Leaving out any pictures, transcribe every record exactly.

★ ★ ★ ★ ★

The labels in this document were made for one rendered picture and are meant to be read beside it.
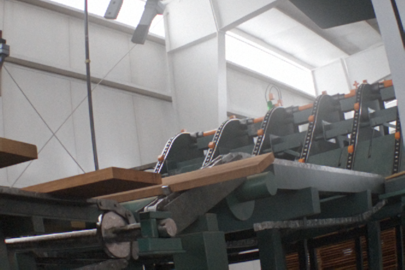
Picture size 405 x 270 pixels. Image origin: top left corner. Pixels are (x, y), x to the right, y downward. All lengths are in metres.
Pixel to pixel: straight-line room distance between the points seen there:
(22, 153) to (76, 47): 10.73
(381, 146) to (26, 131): 5.64
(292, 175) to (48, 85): 8.49
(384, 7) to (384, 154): 6.15
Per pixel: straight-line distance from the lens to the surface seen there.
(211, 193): 2.32
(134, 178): 1.66
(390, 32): 0.78
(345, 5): 1.23
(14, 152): 1.25
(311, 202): 2.98
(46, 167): 10.66
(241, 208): 2.59
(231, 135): 8.85
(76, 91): 11.75
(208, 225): 2.21
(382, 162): 6.85
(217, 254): 2.23
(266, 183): 2.50
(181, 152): 9.21
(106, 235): 1.93
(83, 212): 1.79
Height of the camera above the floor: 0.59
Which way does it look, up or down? 13 degrees up
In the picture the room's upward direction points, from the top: 8 degrees counter-clockwise
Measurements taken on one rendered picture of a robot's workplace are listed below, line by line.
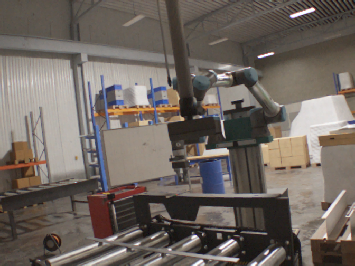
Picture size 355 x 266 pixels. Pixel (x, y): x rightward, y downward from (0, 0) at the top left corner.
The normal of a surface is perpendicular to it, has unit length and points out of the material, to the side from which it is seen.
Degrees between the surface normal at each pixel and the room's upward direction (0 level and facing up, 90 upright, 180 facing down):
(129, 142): 90
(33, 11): 90
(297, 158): 90
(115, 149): 90
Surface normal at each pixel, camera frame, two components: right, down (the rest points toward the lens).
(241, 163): -0.54, 0.05
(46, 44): 0.74, -0.13
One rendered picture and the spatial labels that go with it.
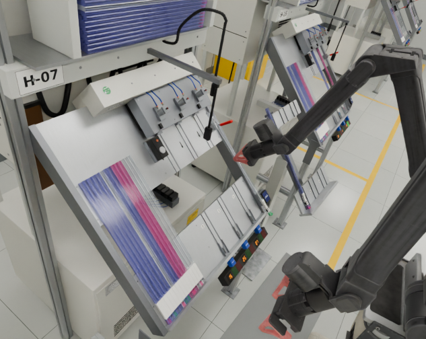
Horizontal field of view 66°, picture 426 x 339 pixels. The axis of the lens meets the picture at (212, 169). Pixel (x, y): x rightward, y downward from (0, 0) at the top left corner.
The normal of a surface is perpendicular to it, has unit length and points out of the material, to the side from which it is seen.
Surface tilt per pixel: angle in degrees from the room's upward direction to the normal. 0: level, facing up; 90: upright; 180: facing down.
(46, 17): 90
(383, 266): 87
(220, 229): 43
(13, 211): 0
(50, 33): 90
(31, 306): 0
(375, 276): 77
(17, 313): 0
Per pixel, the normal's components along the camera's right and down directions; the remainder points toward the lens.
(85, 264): 0.17, -0.77
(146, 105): 0.68, -0.25
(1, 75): -0.56, 0.44
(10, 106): 0.81, 0.46

★ ★ ★ ★ ★

Answer box →
The labels in this document were made for one rendered picture and are meant to be read beside it.
Picture size 405 x 270 pixels. Image origin: top left corner. Pixels are (x, y), x to the right, y downward. All lengths are in metres.
Pixel to pixel: straight-line room distance between the points seen there:
(22, 153) to (76, 47): 10.73
(381, 146) to (26, 131): 5.64
(292, 175) to (48, 85): 8.49
(384, 7) to (384, 154): 6.15
Per pixel: straight-line distance from the lens to the surface seen there.
(211, 193): 2.32
(134, 178): 1.66
(390, 32): 0.78
(345, 5): 1.23
(14, 152): 1.25
(311, 202): 2.98
(46, 167): 10.66
(241, 208): 2.59
(231, 135): 8.85
(76, 91): 11.75
(208, 225): 2.21
(382, 162): 6.85
(217, 254): 2.23
(266, 183): 2.50
(181, 152): 9.21
(106, 235): 1.93
(83, 212): 1.79
Height of the camera above the floor: 0.59
Which way does it look, up or down? 13 degrees up
In the picture the room's upward direction points, from the top: 8 degrees counter-clockwise
Measurements taken on one rendered picture of a robot's workplace are listed below, line by line.
Picture size 355 x 266 pixels. Pixel (x, y): x rightward, y downward from (0, 0) at the top left corner.
The normal of a surface is perpendicular to it, has unit length and points out of the material, to the side from which it is seen.
Degrees between the surface normal at each pixel and the room's upward direction (0 level and facing up, 90 upright, 180 facing down):
(129, 142): 90
(33, 11): 90
(297, 158): 90
(115, 149): 90
Surface normal at each pixel, camera frame, two components: right, down (the rest points toward the lens).
(241, 163): -0.54, 0.05
(46, 44): 0.74, -0.13
One rendered picture and the spatial labels that go with it.
Horizontal field of view 66°, picture 426 x 339 pixels. The axis of the lens meets the picture at (212, 169). Pixel (x, y): x rightward, y downward from (0, 0) at the top left corner.
The normal of a surface is perpendicular to it, has unit length and points out of the material, to the side from which it is seen.
Surface tilt per pixel: angle in degrees from the room's upward direction to the normal. 0: level, facing up; 90: upright; 180: facing down.
(46, 17): 90
(383, 266): 87
(220, 229): 43
(13, 211): 0
(50, 33): 90
(31, 306): 0
(375, 276): 77
(17, 313): 0
Per pixel, the normal's components along the camera's right and down directions; the remainder points toward the lens.
(85, 264): 0.17, -0.77
(146, 105): 0.68, -0.25
(1, 75): -0.56, 0.44
(10, 106): 0.81, 0.46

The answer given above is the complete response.